Today, Monday, the Indian Ministry of Home Affairs announced 11 measures aimed at implementing a controversial law, which has been in effect since 2019, granting… Citizenship for Hindus, Sikhs, Jains, Buddhists, Parsis and Christians persecuted in Afghanistan, Bangladesh and PakistanBut Muslims are excluded from interest. The introduction of the controversial legislation comes just before Indian elections scheduled for April and May, and indicates the country's Prime Minister Narendra Modi's desire to win the support of Hindu refugees in important areas in this year's elections.
The government justified the new rules as a humanitarian response to the plight of minorities in Pakistan, Bangladesh and Afghanistan, India's three major Muslim-majority neighbors. Yogi Adityanath, a Hindu monk who has become a political ally of Modi, wrote on social media that saving communities “suffering from religious brutality” would bring “joy to humanity.”
In practice, the absence of citizenship registration would allow residents to be expelled from India, without taking into account the presence of previous generations already living in the country. On the other hand, the United Nations High Commissioner for Human Rights criticized the application of the law, which it described as “fundamentally discriminatory.” But the agency is not alone. Thousands of Muslims and Indians condemn the definition of citizenship based on religious identity.
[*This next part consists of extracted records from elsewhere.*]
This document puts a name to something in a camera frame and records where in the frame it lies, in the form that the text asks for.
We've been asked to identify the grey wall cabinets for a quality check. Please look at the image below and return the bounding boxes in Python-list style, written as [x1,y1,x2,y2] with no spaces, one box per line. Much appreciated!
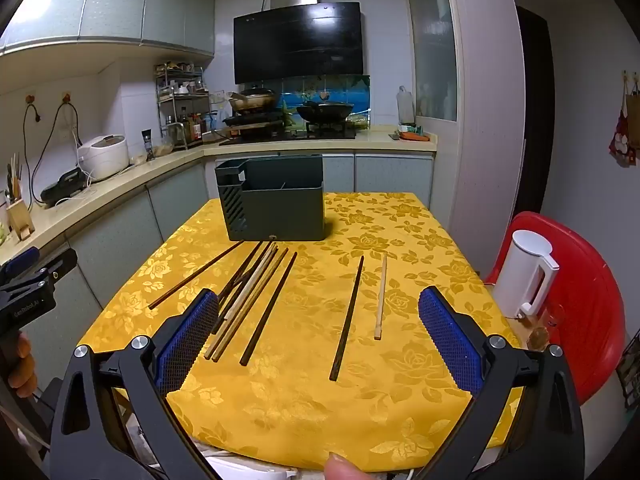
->
[0,0,217,56]

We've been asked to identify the white rice cooker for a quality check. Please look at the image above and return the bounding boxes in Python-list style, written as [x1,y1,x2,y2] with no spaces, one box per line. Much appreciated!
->
[77,134,130,181]

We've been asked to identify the light bamboo chopstick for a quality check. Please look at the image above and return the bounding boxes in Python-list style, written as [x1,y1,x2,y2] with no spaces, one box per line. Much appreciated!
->
[374,256,388,340]
[212,246,276,335]
[203,242,278,360]

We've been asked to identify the black range hood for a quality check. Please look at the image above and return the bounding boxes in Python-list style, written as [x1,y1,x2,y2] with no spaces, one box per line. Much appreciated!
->
[233,2,363,85]

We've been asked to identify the black gas hob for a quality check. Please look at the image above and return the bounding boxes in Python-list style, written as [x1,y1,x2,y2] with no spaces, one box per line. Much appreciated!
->
[219,127,358,146]

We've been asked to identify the black wok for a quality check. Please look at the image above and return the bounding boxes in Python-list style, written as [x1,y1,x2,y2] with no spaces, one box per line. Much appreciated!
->
[296,100,355,123]

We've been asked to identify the person's right hand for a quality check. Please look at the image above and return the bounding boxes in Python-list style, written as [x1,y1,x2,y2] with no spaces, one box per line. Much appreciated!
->
[324,452,368,480]

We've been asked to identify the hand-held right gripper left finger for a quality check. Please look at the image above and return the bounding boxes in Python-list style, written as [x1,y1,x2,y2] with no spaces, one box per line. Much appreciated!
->
[50,287,221,480]

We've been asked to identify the frying pan with lid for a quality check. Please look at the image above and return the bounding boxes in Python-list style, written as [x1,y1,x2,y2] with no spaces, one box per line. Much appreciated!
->
[229,87,280,112]

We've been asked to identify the beige kitchen countertop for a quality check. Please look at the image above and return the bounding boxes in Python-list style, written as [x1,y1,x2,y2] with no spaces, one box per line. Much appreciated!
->
[0,125,438,266]

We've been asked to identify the black portable stove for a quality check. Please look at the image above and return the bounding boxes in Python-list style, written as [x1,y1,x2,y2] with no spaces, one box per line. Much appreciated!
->
[221,114,285,128]

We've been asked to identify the frosted glass door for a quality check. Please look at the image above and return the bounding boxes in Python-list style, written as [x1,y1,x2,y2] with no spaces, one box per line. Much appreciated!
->
[404,0,458,122]

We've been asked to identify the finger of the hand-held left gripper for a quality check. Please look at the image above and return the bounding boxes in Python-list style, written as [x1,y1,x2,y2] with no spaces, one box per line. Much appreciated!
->
[0,246,41,281]
[5,248,79,297]

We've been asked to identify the blue landscape tile mural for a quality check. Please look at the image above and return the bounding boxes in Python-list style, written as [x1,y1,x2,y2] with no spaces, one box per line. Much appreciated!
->
[235,76,372,126]

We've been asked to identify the white plastic bottle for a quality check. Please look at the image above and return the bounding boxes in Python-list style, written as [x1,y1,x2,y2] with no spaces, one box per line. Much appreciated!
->
[397,86,416,126]

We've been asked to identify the hanging pot holders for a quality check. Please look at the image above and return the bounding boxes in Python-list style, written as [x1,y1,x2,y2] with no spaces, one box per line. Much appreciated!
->
[608,71,640,167]

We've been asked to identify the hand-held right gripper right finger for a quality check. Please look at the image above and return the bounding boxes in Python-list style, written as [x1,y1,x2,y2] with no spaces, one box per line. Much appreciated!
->
[417,286,586,480]

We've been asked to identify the dark green utensil holder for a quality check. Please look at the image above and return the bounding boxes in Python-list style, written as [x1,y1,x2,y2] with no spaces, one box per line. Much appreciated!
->
[215,155,327,242]

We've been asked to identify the grey base cabinets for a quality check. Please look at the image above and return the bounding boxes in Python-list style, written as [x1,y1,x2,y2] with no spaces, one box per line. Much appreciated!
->
[20,152,435,391]

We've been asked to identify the dark wooden chopstick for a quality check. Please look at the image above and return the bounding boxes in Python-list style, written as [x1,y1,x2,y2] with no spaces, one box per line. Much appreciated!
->
[217,241,264,307]
[329,255,365,381]
[239,252,298,366]
[220,241,273,311]

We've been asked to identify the metal spice rack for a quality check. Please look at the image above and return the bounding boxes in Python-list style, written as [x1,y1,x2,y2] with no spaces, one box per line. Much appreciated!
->
[154,62,211,151]

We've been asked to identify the black power cable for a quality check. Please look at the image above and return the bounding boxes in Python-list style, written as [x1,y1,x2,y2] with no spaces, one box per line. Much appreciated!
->
[36,102,77,197]
[21,102,42,206]

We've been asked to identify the black sandwich maker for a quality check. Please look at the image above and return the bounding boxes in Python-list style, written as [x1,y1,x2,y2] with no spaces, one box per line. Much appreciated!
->
[40,169,86,206]

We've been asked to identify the wooden knife block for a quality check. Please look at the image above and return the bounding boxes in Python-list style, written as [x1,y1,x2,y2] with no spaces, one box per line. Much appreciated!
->
[5,199,36,240]

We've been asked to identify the white electric kettle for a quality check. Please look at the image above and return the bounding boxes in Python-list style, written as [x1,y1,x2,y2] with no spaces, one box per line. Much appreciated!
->
[492,230,560,320]

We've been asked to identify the person's left hand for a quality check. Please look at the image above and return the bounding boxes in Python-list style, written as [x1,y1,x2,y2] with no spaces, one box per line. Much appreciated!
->
[6,332,39,392]

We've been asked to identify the red plastic chair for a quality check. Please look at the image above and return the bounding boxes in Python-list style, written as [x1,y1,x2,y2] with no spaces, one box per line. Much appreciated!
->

+ India dismantles a smuggling network that sends citizens to fight in Ukraine
Protests across the country
In February 2020, demonstrations broke out in the Indian capital, New Delhi, while then-US President Donald Trump was on a state visit. On that occasion, gas cylinders were used to make improvised bombs that were dropped on mosques in the northeast of the city. In all, 50 people were killed in the riots, most of them Muslims. The protests lost their strength after the start of the Covid-19 pandemic, which is responsible for preventing crowds due to health measures.
But new actions contradicting the Modi government's decision broke out across the country on Monday. In an interview with the New York Times, Shaheen Ahmed, a doctoral student in Kerala, said the police response was violent, and claimed some officers tried to “beat up” her group of friends.